3

I have one user in my AD domain who seems to not be able to self-select a password. I may have another one, but they're on a different enough password-expiration schedule that I can't remember who it is right now.

I can set a password via ADU&C just fine, but when he tries it via C-A-D he gets the "doesn't meet complexity" message. Figuring he was just doing something like 'pAssword32', I did some troubleshooting of my own and sure enough it doesn't want to take a password that way.

He's one of our users that habitually uses a local account and then maps drives using his AD credentials so he doesn't get the your password will expire in 4 days, maybe you should change it prompts, so he's a frequent "my password expired, can you fix it" flyer.

I don't want to keep having him set it via ADU&C over my shoulder every N days. I'm just fine setting temp passwords of 48 characters of keyboard-slamming and letting him change it something memorable.

My environment is at the Windows 2008 R2 functional level, and I am using fine-grained password policies. In fact, I have two such policies:

  1. For normal users (minimum length, remembered passwords)
  2. For special utility accounts

The password complexities I've tried match both policies for length and char-set selection.

The permissions on the User object themselves look normal, SELF does indeed have the "Change Password" right.

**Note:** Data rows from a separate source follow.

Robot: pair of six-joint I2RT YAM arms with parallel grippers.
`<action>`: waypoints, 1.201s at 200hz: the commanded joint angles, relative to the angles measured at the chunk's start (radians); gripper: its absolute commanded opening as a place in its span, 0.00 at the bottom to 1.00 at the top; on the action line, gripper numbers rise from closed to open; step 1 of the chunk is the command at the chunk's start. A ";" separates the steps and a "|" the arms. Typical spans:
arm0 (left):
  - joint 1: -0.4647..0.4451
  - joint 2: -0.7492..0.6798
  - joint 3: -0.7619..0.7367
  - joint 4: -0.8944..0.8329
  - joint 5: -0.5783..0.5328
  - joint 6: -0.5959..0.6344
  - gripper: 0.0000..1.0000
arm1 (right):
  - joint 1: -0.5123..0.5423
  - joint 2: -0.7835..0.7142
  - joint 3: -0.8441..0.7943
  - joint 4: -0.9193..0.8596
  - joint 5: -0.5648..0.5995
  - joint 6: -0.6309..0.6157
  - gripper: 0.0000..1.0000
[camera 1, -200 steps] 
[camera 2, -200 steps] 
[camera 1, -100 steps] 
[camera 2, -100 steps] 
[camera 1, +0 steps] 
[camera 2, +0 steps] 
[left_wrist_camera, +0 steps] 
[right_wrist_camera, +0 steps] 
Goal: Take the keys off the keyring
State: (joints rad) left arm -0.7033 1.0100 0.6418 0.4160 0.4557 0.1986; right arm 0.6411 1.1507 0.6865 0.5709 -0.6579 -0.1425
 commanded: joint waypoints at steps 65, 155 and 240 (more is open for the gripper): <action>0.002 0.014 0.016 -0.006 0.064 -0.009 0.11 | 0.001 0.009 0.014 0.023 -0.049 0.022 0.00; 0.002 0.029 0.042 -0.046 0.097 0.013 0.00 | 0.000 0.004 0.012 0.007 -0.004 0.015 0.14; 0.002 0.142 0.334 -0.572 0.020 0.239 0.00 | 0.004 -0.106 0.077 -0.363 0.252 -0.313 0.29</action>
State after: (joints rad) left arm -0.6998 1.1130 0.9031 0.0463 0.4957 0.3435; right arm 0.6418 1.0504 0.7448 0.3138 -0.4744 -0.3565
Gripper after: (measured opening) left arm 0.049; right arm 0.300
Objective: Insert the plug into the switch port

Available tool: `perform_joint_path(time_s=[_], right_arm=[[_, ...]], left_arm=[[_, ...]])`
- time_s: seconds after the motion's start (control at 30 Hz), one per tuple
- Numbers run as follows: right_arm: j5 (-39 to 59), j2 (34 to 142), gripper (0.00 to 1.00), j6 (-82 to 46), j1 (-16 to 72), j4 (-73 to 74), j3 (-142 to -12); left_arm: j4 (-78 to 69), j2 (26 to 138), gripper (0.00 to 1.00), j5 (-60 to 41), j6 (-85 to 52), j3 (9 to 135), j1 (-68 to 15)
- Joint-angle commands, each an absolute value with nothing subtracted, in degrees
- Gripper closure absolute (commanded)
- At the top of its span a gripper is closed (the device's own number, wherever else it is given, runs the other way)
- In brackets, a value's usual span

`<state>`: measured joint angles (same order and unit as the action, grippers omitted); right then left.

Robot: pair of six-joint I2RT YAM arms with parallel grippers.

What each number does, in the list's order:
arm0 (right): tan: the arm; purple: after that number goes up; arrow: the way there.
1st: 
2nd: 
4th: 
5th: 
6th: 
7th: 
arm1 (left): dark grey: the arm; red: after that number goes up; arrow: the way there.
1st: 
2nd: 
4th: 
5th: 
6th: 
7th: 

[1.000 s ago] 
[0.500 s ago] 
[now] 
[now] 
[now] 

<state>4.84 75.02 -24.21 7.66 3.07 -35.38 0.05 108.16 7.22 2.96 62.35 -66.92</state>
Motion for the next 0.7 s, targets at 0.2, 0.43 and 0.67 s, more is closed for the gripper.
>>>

Is there some other place I should be looking for things that can affect this?

Blue Warrior NFB
  • 621
  • 6
  • 17
  • 5
    this is problem #1 "He's one of our users that habitually uses a local account" how did this local account get created? And why is he allowed to use it? – tony roth Nov 27 '12 at 16:09
  • @tonyroth Don't get me started on our Mac users, and the two Linux-heads. They're just as bad, but don't have this problem. This is why I'm writing a "your password is about to expire, you should change it" auto-mailer script. – Blue Warrior NFB Nov 27 '12 at 16:12
  • 1
    also if he's logged in locally and doing a cad then he's changing his pw of his local account that he shouldn't have, notthe domain account. – tony roth Nov 27 '12 at 16:12
  • lol now I understand! forget all my comments and just give up if you need to support mac's. – tony roth Nov 27 '12 at 16:13
  • Look for consecutive characters in both the password and user name **or** description field. With my frequent "reset my password, ZOMG!!!!1" lusers, I wait an additional day for every past request they've put in. As motivation. – HopelessN00b Nov 27 '12 at 16:14
  • @HopelessN00b a real BOFH!!! lol... – tony roth Nov 27 '12 at 16:16
  • @HopelessN00b Thing is, I can replicate this problem on my own (with his account of course) using passwords I create myself. An example of one that just failed: alph43BEMZsplater#akafdtgh5iyjhjsw – Blue Warrior NFB Nov 27 '12 at 16:22
  • ok for the mac and linux user the pw expire script is moderately a good idea, but the windows users should not be allowed to use a local accounts. How did this local account get created, let me guess they are admins on their workstations right? – tony roth Nov 27 '12 at 16:31
  • create a temp domain account assign a temp pw with change on next login then use the alph43BEMZsplater#akafdtgh5iyjhjsw pw what happens? – tony roth Nov 27 '12 at 16:32
  • @tonyroth Which I did, and replicated, so I went back to the fine-grained policies to see if I missed anything... and see answer. – Blue Warrior NFB Nov 27 '12 at 16:57
  • @tonyroth Nah, that's not BOFHing, that's the IT equivalent of an "idiot tax." As, priority goes to the users who don't continually cause their own problems through a shortage of functional neurons. Users who do cause their own problems from a lack of functional neurons get negative priority. I fix computer systems, I don't fix stupid. – HopelessN00b Nov 27 '12 at 18:24
  • @HopelessN00b lol I do that a lot also, if I could get a penny for every id10t tax issued, I'd be richer then I should be. – tony roth Nov 27 '12 at 18:53
  • Why not just join the macs to the windows domain. The user can use their domain account directly, getting around this local account problem, the mac can be set to cache credentials for when they're off the network just as a windows machine can be, and the user will get warnings of password expiration. I do this for about 80 or so macs on our network and it works just fine. This is an educational network so these 80 macs are used by 100s of roaming users, not hjust the same 80 users on a one to one basis, so I feel that the concept is well tested with us. – Rob Moir Nov 27 '12 at 19:47
  • @RobM As it happens, most of my Mac users are running a Windows VM (or two) and occasionally get the expiry notice. They generally don't access the AD resources directly from their Macs. This is an application-oriented AD domain, not a Central IT domain so the strong command-and-control model is... not so strong here. – Blue Warrior NFB Nov 27 '12 at 23:11

1 Answers1

5

It turns out I was insufficiently observant, overly paranoid, or perhaps a bit... BOFHy when I set the fine-grained password policies. Looking closely at them (ADSI edit is not a great interface for that, too much other stuff) I noticed that I am setting a minimum password age.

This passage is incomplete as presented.